__What you have to do__:
Reproduce the full listing that appears beneath this instruction exactly.

__Collected material__:
------------------------------------------------

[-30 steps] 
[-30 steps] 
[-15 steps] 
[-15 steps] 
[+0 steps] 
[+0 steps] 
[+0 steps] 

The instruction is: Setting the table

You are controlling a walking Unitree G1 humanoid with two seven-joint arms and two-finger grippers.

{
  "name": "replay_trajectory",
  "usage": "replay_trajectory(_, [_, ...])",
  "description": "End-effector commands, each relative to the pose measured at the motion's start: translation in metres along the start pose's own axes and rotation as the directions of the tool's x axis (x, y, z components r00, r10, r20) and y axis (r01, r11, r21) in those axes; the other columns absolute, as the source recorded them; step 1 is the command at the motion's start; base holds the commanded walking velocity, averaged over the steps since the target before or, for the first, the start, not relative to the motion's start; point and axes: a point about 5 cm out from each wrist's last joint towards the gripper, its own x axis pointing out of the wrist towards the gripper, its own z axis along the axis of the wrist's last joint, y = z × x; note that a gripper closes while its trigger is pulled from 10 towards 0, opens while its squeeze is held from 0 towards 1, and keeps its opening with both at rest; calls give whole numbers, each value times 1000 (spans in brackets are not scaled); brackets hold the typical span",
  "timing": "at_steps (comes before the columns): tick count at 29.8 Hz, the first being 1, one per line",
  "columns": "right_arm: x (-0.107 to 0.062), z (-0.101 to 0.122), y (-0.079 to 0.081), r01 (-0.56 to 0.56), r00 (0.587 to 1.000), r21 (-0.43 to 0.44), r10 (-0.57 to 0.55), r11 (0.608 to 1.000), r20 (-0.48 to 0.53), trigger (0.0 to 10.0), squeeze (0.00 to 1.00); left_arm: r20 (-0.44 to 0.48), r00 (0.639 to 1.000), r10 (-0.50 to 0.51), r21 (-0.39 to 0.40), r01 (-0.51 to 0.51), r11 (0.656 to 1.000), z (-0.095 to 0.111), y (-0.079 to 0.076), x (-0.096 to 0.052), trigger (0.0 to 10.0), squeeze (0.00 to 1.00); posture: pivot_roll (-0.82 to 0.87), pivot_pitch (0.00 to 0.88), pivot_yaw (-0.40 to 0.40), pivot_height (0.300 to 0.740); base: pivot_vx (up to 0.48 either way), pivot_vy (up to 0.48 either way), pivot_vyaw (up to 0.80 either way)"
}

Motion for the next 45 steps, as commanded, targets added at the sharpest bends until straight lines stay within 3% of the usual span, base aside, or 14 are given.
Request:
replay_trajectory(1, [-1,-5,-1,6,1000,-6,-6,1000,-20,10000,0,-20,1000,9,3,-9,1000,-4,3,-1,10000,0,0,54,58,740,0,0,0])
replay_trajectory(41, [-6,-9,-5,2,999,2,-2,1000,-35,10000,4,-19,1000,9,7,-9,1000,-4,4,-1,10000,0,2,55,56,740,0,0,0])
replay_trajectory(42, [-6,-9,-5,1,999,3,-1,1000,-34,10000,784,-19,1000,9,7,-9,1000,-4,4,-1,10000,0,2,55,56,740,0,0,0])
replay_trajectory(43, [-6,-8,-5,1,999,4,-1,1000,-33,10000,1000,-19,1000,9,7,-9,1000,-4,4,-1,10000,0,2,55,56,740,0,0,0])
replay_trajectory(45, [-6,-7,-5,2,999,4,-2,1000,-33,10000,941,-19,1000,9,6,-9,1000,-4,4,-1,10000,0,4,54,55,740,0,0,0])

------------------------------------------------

__Solution to this exercise__:
[-30 steps] 
[-30 steps] 
[-15 steps] 
[-15 steps] 
[+0 steps] 
[+0 steps] 
[+0 steps] 

The instruction is: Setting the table

You are controlling a walking Unitree G1 humanoid with two seven-joint arms and two-finger grippers.

{
  "name": "replay_trajectory",
  "usage": "replay_trajectory(_, [_, ...])",
  "description": "End-effector commands, each relative to the pose measured at the motion's start: translation in metres along the start pose's own axes and rotation as the directions of the tool's x axis (x, y, z components r00, r10, r20) and y axis (r01, r11, r21) in those axes; the other columns absolute, as the source recorded them; step 1 is the command at the motion's start; base holds the commanded walking velocity, averaged over the steps since the target before or, for the first, the start, not relative to the motion's start; point and axes: a point about 5 cm out from each wrist's last joint towards the gripper, its own x axis pointing out of the wrist towards the gripper, its own z axis along the axis of the wrist's last joint, y = z × x; note that a gripper closes while its trigger is pulled from 10 towards 0, opens while its squeeze is held from 0 towards 1, and keeps its opening with both at rest; calls give whole numbers, each value times 1000 (spans in brackets are not scaled); brackets hold the typical span",
  "timing": "at_steps (comes before the columns): tick count at 29.8 Hz, the first being 1, one per line",
  "columns": "right_arm: x (-0.107 to 0.062), z (-0.101 to 0.122), y (-0.079 to 0.081), r01 (-0.56 to 0.56), r00 (0.587 to 1.000), r21 (-0.43 to 0.44), r10 (-0.57 to 0.55), r11 (0.608 to 1.000), r20 (-0.48 to 0.53), trigger (0.0 to 10.0), squeeze (0.00 to 1.00); left_arm: r20 (-0.44 to 0.48), r00 (0.639 to 1.000), r10 (-0.50 to 0.51), r21 (-0.39 to 0.40), r01 (-0.51 to 0.51), r11 (0.656 to 1.000), z (-0.095 to 0.111), y (-0.079 to 0.076), x (-0.096 to 0.052), trigger (0.0 to 10.0), squeeze (0.00 to 1.00); posture: pivot_roll (-0.82 to 0.87), pivot_pitch (0.00 to 0.88), pivot_yaw (-0.40 to 0.40), pivot_height (0.300 to 0.740); base: pivot_vx (up to 0.48 either way), pivot_vy (up to 0.48 either way), pivot_vyaw (up to 0.80 either way)"
}

Motion for the next 45 steps, as commanded, targets added at the sharpest bends until straight lines stay within 3% of the usual span, base aside, or 14 are given.
Request:
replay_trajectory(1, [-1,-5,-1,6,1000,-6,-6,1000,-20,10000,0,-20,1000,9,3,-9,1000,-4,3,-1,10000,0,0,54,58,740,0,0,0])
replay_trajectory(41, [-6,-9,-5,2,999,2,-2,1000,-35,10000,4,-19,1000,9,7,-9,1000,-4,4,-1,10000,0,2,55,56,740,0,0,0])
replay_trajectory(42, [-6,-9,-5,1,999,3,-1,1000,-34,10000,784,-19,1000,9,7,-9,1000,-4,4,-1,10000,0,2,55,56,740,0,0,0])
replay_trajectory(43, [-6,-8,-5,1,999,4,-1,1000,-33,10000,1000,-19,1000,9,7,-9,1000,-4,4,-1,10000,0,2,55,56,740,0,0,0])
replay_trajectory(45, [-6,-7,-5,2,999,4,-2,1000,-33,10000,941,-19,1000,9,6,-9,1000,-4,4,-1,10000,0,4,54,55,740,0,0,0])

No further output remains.